*Activity*.
Only the lines below starting at the one that contains "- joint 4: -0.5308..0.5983" and ending at the one that contains "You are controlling" are to be reproduced, exactly and with both ends kept.

*Records provided*.
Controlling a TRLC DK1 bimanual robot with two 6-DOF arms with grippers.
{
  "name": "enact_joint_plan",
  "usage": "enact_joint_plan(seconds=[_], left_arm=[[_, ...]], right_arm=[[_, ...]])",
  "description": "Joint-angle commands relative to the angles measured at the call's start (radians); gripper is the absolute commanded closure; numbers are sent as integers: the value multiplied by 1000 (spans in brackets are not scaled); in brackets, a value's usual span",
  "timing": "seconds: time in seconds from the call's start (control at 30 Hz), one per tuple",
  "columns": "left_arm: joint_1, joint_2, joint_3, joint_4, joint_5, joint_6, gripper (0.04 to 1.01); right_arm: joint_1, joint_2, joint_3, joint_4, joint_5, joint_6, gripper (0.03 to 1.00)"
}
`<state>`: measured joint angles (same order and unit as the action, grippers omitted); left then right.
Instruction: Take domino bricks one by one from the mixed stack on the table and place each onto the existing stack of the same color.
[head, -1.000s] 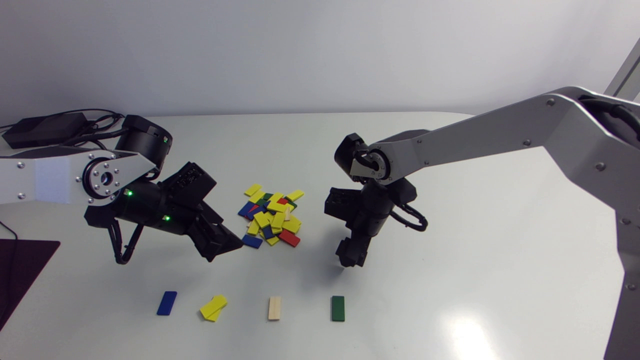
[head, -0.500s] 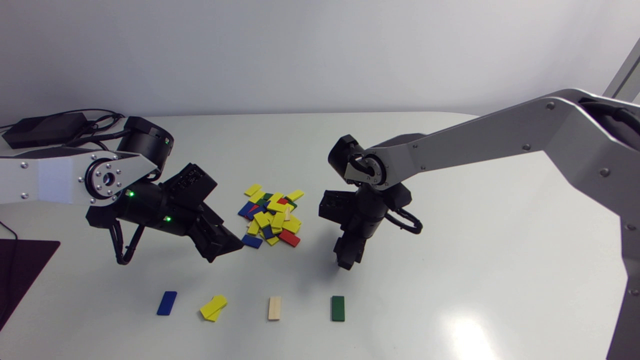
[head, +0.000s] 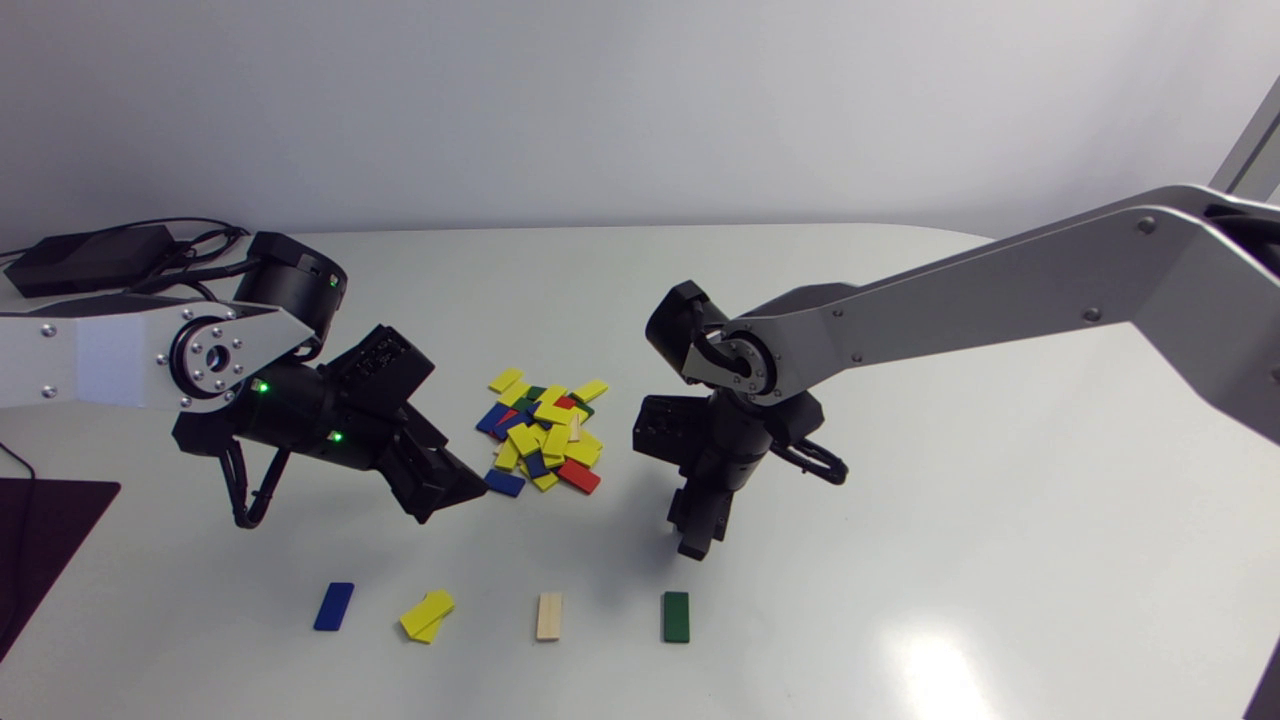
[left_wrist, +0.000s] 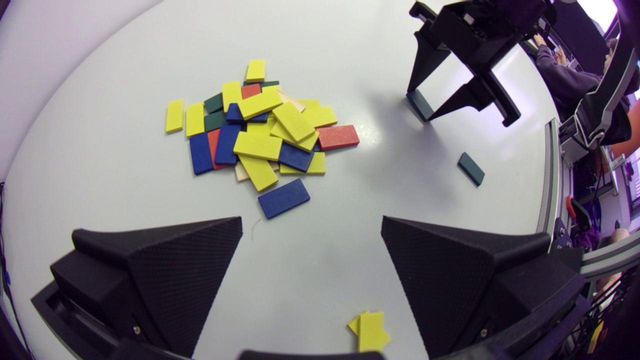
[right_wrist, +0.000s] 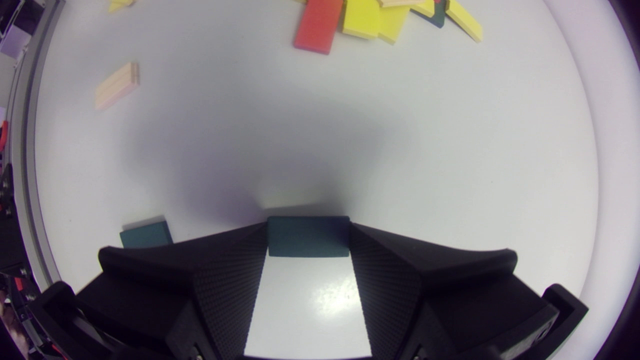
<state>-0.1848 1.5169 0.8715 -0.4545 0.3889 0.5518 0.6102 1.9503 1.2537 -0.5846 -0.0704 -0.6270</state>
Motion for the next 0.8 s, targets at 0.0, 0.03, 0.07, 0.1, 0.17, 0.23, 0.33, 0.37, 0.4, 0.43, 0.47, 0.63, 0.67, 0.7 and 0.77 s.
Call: enact_joint_plan(seconds=[0.0, 0.03, 0.07, 0.1, 0.17, 0.23, 0.33, 0.37, 0.4, 0.43, 0.47, 0.63, 0.67, 0.7, 0.77], left_arm=[[2, -8, -11, 7, 1, -13, 52], [2, -8, -12, 7, 1, -13, 54], [2, -9, -14, 7, 1, -13, 52], [2, -11, -16, 7, 1, -13, 54], [2, -15, -19, 7, 1, -12, 54], [2, -18, -20, 7, 1, -12, 52], [2, -24, -25, 7, 1, -12, 52], [2, -26, -26, 7, 1, -12, 54], [2, -26, -28, 7, 1, -10, 52], [2, -27, -29, 7, 1, -10, 52], [2, -27, -29, 7, 1, -10, 52], [1, -31, -31, 7, 1, -10, 52], [1, -32, -31, 7, 1, -10, 52], [1, -34, -31, 7, 1, -10, 52], [1, -35, -31, 7, 1, -10, 52]], right_arm=[[8, -54, -27, -32, 11, -34, 625], [8, -63, -27, -38, 11, -37, 625], [8, -77, -28, -43, 9, -42, 625], [8, -88, -30, -46, 9, -43, 625], [10, -106, -36, -50, 7, -50, 625], [17, -123, -48, -54, 3, -53, 625], [37, -151, -80, -54, -12, -54, 625], [45, -162, -92, -52, -17, -56, 625], [53, -172, -103, -52, -23, -57, 625], [57, -180, -109, -52, -29, -57, 625], [63, -188, -117, -52, -37, -57, 625], [100, -220, -169, -40, -60, -53, 625], [109, -231, -181, -40, -66, -48, 625], [117, -240, -191, -40, -71, -45, 625], [126, -248, -203, -40, -80, -37, 625]])
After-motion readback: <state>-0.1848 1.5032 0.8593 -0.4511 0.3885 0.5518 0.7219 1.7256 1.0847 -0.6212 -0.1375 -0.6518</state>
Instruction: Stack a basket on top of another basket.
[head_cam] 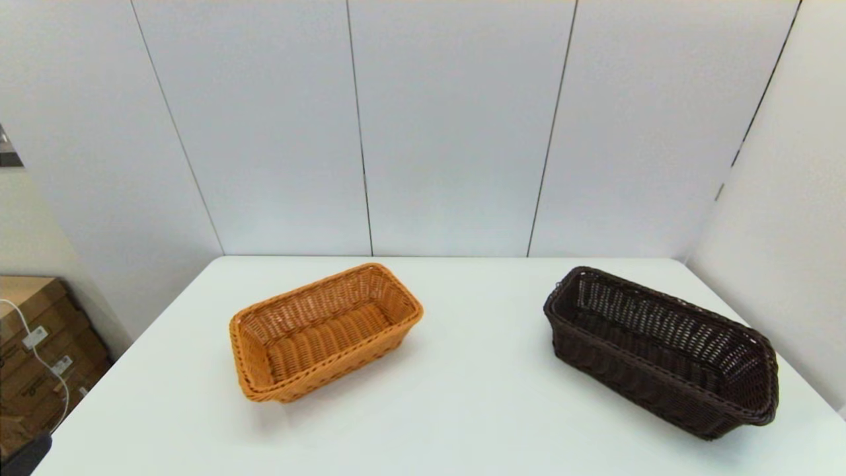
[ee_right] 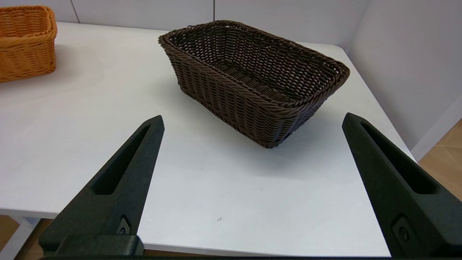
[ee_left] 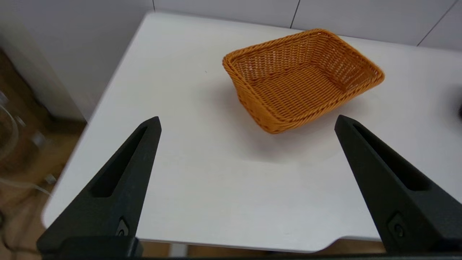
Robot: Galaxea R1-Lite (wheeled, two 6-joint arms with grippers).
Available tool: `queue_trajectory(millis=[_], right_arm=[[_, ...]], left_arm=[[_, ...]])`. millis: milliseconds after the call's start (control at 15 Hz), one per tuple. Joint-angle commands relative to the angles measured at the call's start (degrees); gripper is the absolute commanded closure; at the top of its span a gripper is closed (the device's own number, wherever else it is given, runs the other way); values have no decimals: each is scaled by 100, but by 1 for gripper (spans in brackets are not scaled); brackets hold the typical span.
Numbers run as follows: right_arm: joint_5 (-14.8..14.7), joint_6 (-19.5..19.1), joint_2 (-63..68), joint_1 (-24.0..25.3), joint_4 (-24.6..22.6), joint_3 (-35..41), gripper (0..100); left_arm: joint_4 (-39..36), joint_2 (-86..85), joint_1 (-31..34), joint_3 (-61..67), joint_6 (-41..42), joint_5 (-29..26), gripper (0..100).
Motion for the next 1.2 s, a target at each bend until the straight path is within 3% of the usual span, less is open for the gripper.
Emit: queue_trajectory(millis=[67, 267, 467, 800, 1000, 1200], right_arm=[[3, -1, 0, 0, 2, 4, 0], [3, -10, 0, 0, 2, 4, 0], [3, -10, 0, 0, 2, 4, 0], [3, -10, 9, 0, 2, 4, 0], [3, -19, 0, 0, 2, 4, 0], [3, -19, 0, 0, 2, 4, 0]], left_arm=[[123, 3367, -17, -1399, -1795, 271, 0], [193, 5124, -52, -1944, -2735, 297, 0], [808, 6522, -79, -2841, -3535, 288, 0], [817, 7374, -334, -3298, -3896, 235, 0], [826, 7453, -562, -3614, -3922, -195, 0], [799, 7779, -799, -3693, -3931, -292, 0]])
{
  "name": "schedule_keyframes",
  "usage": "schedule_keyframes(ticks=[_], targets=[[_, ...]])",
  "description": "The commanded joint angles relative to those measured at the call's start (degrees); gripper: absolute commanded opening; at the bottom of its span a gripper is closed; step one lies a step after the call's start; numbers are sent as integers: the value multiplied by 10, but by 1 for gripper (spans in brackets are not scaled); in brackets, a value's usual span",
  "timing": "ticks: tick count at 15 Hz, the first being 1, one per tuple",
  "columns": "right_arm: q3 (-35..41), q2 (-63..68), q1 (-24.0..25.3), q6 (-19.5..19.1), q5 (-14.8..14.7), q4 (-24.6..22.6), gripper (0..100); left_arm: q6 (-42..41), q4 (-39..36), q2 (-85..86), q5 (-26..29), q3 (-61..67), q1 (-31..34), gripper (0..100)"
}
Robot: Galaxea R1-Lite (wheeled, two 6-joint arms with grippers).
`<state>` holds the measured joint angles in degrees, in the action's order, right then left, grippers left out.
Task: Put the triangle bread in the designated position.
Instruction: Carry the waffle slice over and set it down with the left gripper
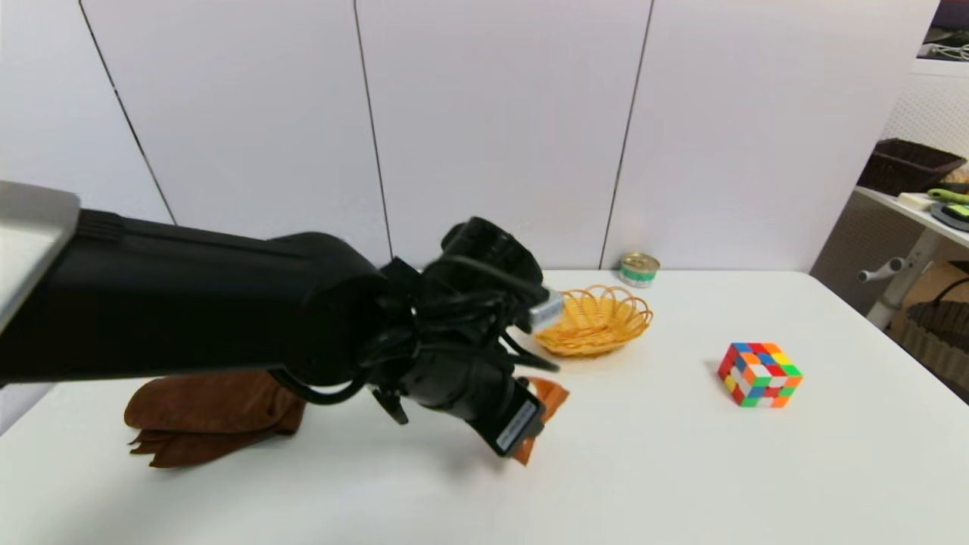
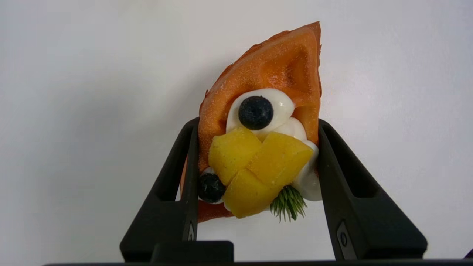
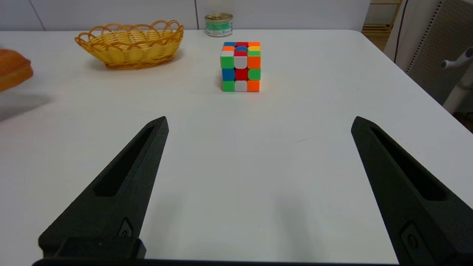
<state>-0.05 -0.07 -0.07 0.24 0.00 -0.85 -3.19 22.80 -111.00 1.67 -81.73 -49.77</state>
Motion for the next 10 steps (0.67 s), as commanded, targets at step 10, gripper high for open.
schedule_keyframes(ticks=[10], targets=[[0,1,0,0,0,0,100,-128,-236,-45,-2,-165,430,0]])
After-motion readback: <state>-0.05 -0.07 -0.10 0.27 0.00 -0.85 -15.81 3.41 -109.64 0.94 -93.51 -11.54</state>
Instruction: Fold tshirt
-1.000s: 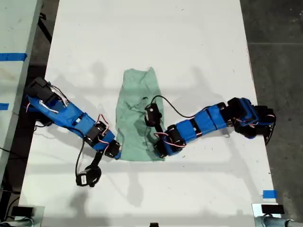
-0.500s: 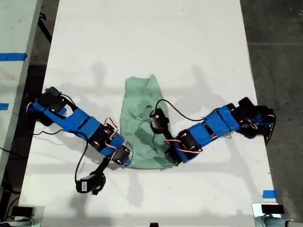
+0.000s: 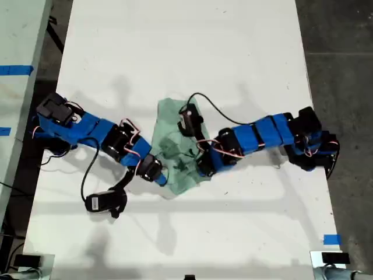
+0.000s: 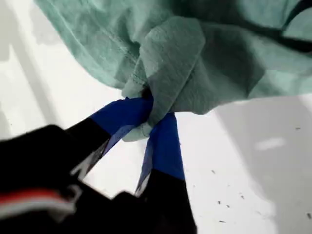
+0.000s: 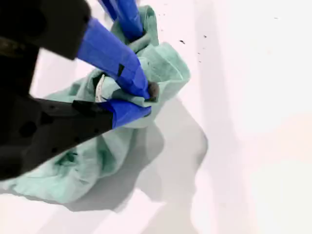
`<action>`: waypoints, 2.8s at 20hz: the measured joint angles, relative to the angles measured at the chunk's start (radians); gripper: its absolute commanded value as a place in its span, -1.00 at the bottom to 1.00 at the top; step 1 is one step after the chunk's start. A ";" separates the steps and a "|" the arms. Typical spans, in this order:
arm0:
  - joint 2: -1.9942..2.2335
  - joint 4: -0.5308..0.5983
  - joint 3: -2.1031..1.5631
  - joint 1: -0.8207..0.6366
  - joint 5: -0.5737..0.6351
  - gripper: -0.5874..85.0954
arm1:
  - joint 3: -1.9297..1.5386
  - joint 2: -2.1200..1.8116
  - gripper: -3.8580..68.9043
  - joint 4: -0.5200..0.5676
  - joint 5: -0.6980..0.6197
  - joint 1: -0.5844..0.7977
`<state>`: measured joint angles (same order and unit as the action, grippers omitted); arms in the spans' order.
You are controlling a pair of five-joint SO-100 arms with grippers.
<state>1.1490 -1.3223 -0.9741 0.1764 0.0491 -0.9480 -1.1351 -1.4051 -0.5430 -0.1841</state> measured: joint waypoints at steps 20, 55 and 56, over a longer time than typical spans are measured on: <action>0.360 -0.107 -0.264 -0.927 0.434 -0.20 | -0.075 -0.120 0.46 0.167 -0.410 0.841; 2.350 0.414 -2.207 -0.368 -0.074 -0.73 | -2.132 -2.341 -0.79 0.152 -0.222 0.354; 2.350 0.414 -2.207 -0.368 -0.074 -0.73 | -2.132 -2.341 -0.79 0.150 -0.232 0.354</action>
<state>3.4990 -0.9081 -3.1815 -0.1917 -0.0245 -3.0802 -3.4760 -1.2548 -0.7747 0.1703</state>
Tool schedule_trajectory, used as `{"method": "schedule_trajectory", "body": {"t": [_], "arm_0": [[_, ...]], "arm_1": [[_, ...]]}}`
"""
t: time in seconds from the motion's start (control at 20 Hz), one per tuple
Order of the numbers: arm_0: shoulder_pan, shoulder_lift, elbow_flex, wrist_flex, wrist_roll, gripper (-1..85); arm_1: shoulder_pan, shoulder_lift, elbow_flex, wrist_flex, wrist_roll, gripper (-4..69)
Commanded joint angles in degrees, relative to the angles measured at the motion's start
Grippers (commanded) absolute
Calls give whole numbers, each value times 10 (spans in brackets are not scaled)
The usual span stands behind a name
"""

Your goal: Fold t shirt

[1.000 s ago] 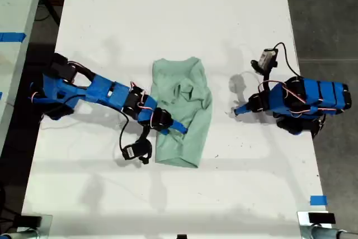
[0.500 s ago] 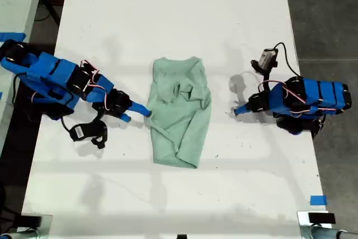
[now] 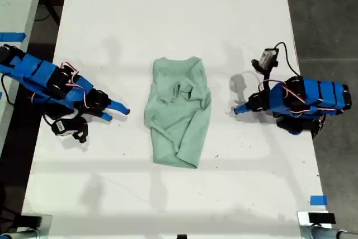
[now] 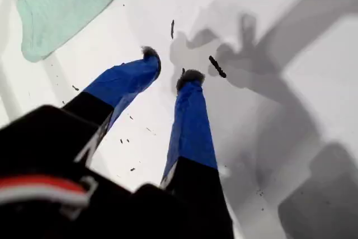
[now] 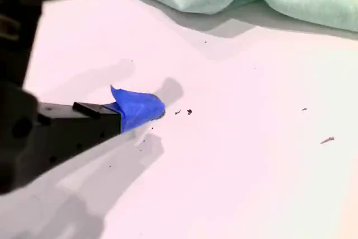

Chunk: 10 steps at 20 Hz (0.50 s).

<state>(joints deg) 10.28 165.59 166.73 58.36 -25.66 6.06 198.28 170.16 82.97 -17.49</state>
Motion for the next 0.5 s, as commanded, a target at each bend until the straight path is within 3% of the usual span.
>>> {"method": "schedule_trajectory", "body": {"t": [0.0,0.45], "arm_0": [[-14,11,9,-20,4,295],[-25,3,24,-33,7,285]], "arm_1": [[1,24,1,16,10,105],[-5,24,4,17,13,106]]}}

*Finished task*.
  - joint 4: -0.5308..0.5983
  - joint 3: -2.1031..1.5631
  - joint 1: -0.8207..0.6366
  - joint 5: -0.5737..0.6351
  - gripper: -0.5874..85.0954
arm1:
  - joint 3: -1.9297..1.5386
  - joint 2: -2.1200..1.8116
  - gripper: -3.8580..68.9043
  - joint 4: -0.5200..0.5676
  - joint 5: -0.6980..0.6197
  - joint 1: -0.5844..0.7977
`<state>`: measured joint angles (same order and unit as the action, grippers omitted); arms in the spans' order.
You are controlling a pair of five-joint SO-100 arms with grippers.

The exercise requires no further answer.